_About this task:_
Write out each line below precisely, passing over the pictures.

_Data to use:_
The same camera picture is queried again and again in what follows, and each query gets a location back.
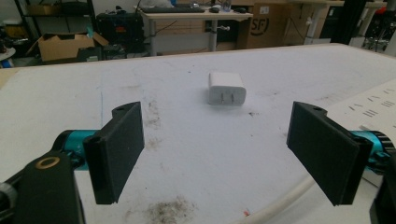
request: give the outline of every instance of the white tube
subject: white tube
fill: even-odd
[[[248,217],[234,222],[233,224],[262,224],[272,217],[278,215],[285,210],[289,205],[297,201],[307,190],[315,184],[315,180],[311,175],[307,176],[298,186],[285,194],[280,200],[274,202],[269,207],[261,211],[251,214]]]

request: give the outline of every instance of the usb wall charger
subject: usb wall charger
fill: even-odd
[[[210,105],[242,105],[247,90],[237,73],[212,72],[209,74]]]

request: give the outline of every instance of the printed logo on box
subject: printed logo on box
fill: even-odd
[[[250,34],[254,36],[263,35],[270,24],[269,18],[253,19],[251,22]]]
[[[270,13],[269,7],[260,7],[260,14],[268,14]]]

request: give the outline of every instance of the black pole
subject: black pole
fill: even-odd
[[[366,0],[346,0],[340,19],[332,35],[331,43],[349,45],[353,32],[356,29],[361,13],[366,6]]]

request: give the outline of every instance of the bronze circular ring
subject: bronze circular ring
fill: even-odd
[[[61,159],[59,159],[59,157],[47,157],[41,161],[38,161],[35,164],[35,168],[39,169],[39,170],[45,170],[48,169],[56,164],[58,164],[58,162]]]

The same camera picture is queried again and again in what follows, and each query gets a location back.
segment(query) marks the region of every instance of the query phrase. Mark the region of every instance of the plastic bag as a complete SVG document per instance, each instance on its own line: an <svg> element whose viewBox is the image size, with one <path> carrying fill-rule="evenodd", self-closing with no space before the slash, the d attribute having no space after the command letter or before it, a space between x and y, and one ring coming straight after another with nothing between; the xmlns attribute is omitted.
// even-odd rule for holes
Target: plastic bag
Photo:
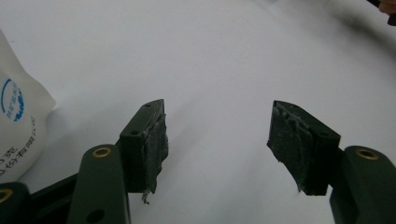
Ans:
<svg viewBox="0 0 396 224"><path fill-rule="evenodd" d="M55 101L22 68L0 30L0 183L17 180L46 143L46 118Z"/></svg>

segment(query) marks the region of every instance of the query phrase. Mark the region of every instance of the white table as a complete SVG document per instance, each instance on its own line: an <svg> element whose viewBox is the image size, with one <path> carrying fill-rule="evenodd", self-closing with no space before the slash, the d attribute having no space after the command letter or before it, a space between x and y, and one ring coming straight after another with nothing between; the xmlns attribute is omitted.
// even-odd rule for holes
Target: white table
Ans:
<svg viewBox="0 0 396 224"><path fill-rule="evenodd" d="M272 102L396 162L387 19L363 0L0 1L11 47L57 101L21 182L35 192L76 173L163 98L170 154L150 205L130 196L133 223L333 223L329 196L299 193L266 146Z"/></svg>

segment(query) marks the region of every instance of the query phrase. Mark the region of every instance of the blue logo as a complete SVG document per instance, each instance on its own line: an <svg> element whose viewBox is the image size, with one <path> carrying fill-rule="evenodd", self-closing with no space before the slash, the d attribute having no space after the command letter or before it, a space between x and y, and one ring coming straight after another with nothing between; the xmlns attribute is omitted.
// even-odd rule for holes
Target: blue logo
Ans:
<svg viewBox="0 0 396 224"><path fill-rule="evenodd" d="M22 118L24 101L21 89L8 79L1 91L1 109L7 118L18 121Z"/></svg>

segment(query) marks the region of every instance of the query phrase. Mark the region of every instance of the dark object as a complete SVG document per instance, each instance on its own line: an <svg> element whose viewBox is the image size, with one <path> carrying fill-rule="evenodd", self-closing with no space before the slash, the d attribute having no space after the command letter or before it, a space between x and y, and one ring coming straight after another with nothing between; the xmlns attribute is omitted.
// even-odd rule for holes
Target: dark object
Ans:
<svg viewBox="0 0 396 224"><path fill-rule="evenodd" d="M306 195L330 184L335 223L395 223L396 169L368 147L338 148L340 135L297 105L274 101L268 147Z"/></svg>
<svg viewBox="0 0 396 224"><path fill-rule="evenodd" d="M268 147L306 195L325 195L341 136L297 105L275 101Z"/></svg>
<svg viewBox="0 0 396 224"><path fill-rule="evenodd" d="M381 1L378 0L367 0L367 1L373 4L375 7L379 7L379 4L381 4ZM388 25L396 26L396 14L389 15Z"/></svg>
<svg viewBox="0 0 396 224"><path fill-rule="evenodd" d="M137 111L116 145L88 150L78 174L34 194L18 182L1 184L0 222L129 223L127 193L154 193L167 155L163 100L157 100Z"/></svg>

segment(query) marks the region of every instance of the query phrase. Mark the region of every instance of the brass screw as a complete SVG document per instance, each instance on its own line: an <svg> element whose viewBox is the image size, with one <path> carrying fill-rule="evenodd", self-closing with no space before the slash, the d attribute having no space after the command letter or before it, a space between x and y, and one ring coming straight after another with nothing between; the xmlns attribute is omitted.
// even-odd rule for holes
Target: brass screw
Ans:
<svg viewBox="0 0 396 224"><path fill-rule="evenodd" d="M12 189L0 189L0 203L5 202L9 197L11 197L14 191Z"/></svg>
<svg viewBox="0 0 396 224"><path fill-rule="evenodd" d="M111 148L109 147L100 147L97 148L93 153L92 156L95 158L104 158L111 153Z"/></svg>
<svg viewBox="0 0 396 224"><path fill-rule="evenodd" d="M363 157L364 159L367 159L370 161L376 161L379 159L378 155L375 152L373 152L372 150L365 149L365 148L357 149L356 154L358 154L358 156Z"/></svg>

_Answer section:_
The same camera picture is queried again and again in what follows, and each query gets a location back.
request: give the outline of every instance of the white tube
subject: white tube
fill: even-odd
[[[248,217],[234,222],[233,224],[262,224],[272,217],[278,215],[285,210],[289,205],[297,201],[307,190],[315,184],[315,180],[311,175],[307,176],[298,186],[285,194],[280,200],[274,202],[269,207],[261,211],[251,214]]]

request: give the outline of every instance of the usb wall charger
subject: usb wall charger
fill: even-odd
[[[210,105],[242,105],[247,90],[237,73],[212,72],[209,74]]]

request: give the outline of every instance of the printed logo on box
subject: printed logo on box
fill: even-odd
[[[250,34],[254,36],[263,35],[270,24],[269,18],[253,19],[251,22]]]
[[[270,13],[269,7],[260,7],[260,14],[268,14]]]

request: give the outline of every instance of the black pole
subject: black pole
fill: even-odd
[[[366,0],[346,0],[340,19],[332,35],[331,43],[349,45],[353,32],[356,29],[361,13],[366,6]]]

request: give the outline of every instance of the bronze circular ring
subject: bronze circular ring
fill: even-odd
[[[61,159],[59,159],[59,157],[47,157],[41,161],[38,161],[35,164],[35,168],[39,169],[39,170],[45,170],[48,169],[56,164],[58,164],[58,162]]]

The same camera picture is queried again and again in what follows, and each query gets a location back.
segment(query) marks the region of every instance of the query phrase. Mark the region of every instance of the plastic bag as a complete SVG document per instance, each instance on its own line: an <svg> element whose viewBox is the image size, with one <path> carrying fill-rule="evenodd", self-closing with no space before the slash, the d attribute having no space after the command letter or before it, a space between x and y, and one ring coming straight after another with nothing between; the xmlns attribute is omitted.
// even-odd rule for holes
Target: plastic bag
Photo:
Ans:
<svg viewBox="0 0 396 224"><path fill-rule="evenodd" d="M55 101L22 68L0 30L0 183L17 180L46 143L46 118Z"/></svg>

segment(query) marks the region of every instance of the query phrase. Mark the region of every instance of the white table as a complete SVG document per instance, each instance on its own line: an <svg> element whose viewBox is the image size, with one <path> carrying fill-rule="evenodd", self-closing with no space before the slash, the d attribute having no space after the command letter or before it, a space between x and y, and one ring coming straight after another with nothing between; the xmlns attribute is omitted.
// even-odd rule for holes
Target: white table
Ans:
<svg viewBox="0 0 396 224"><path fill-rule="evenodd" d="M272 102L396 162L387 19L363 0L0 1L11 47L57 101L21 182L35 192L76 173L163 98L170 154L150 205L130 196L133 223L333 223L329 196L299 193L266 146Z"/></svg>

segment(query) marks the region of every instance of the query phrase. Mark the region of every instance of the blue logo as a complete SVG document per instance, each instance on its own line: an <svg> element whose viewBox is the image size, with one <path> carrying fill-rule="evenodd", self-closing with no space before the slash, the d attribute having no space after the command letter or before it, a space between x and y, and one ring coming straight after another with nothing between; the xmlns attribute is omitted.
// even-odd rule for holes
Target: blue logo
Ans:
<svg viewBox="0 0 396 224"><path fill-rule="evenodd" d="M22 118L24 101L21 89L8 79L1 91L1 109L7 118L18 121Z"/></svg>

segment(query) marks the region of every instance of the query phrase. Mark the region of every instance of the dark object as a complete SVG document per instance, each instance on its own line: an <svg> element whose viewBox is the image size, with one <path> carrying fill-rule="evenodd", self-closing with no space before the slash, the d attribute having no space after the command letter or before it, a space between x and y, and one ring coming straight after another with nothing between; the xmlns attribute is omitted.
// even-odd rule for holes
Target: dark object
Ans:
<svg viewBox="0 0 396 224"><path fill-rule="evenodd" d="M306 195L330 184L335 223L395 223L396 169L368 147L338 148L340 135L297 105L274 101L268 147Z"/></svg>
<svg viewBox="0 0 396 224"><path fill-rule="evenodd" d="M268 147L306 195L325 195L341 136L297 105L275 101Z"/></svg>
<svg viewBox="0 0 396 224"><path fill-rule="evenodd" d="M381 1L378 0L367 0L367 1L373 4L375 7L379 7L379 4L381 4ZM388 25L396 26L396 14L389 15Z"/></svg>
<svg viewBox="0 0 396 224"><path fill-rule="evenodd" d="M137 111L116 145L88 150L78 174L34 194L18 182L1 184L0 222L129 223L127 193L154 193L167 155L163 100L157 100Z"/></svg>

segment(query) marks the region of every instance of the query phrase. Mark the region of every instance of the brass screw as a complete SVG document per instance, each instance on its own line: an <svg> element whose viewBox is the image size, with one <path> carrying fill-rule="evenodd", self-closing with no space before the slash, the d attribute having no space after the command letter or before it, a space between x and y, and one ring coming straight after another with nothing between; the xmlns attribute is omitted.
// even-odd rule for holes
Target: brass screw
Ans:
<svg viewBox="0 0 396 224"><path fill-rule="evenodd" d="M12 189L0 189L0 203L5 202L9 197L11 197L14 191Z"/></svg>
<svg viewBox="0 0 396 224"><path fill-rule="evenodd" d="M111 148L109 147L100 147L97 148L93 153L92 156L95 158L104 158L111 153Z"/></svg>
<svg viewBox="0 0 396 224"><path fill-rule="evenodd" d="M363 157L364 159L367 159L370 161L376 161L379 159L378 155L375 152L373 152L372 150L365 149L365 148L357 149L356 154L358 154L358 156Z"/></svg>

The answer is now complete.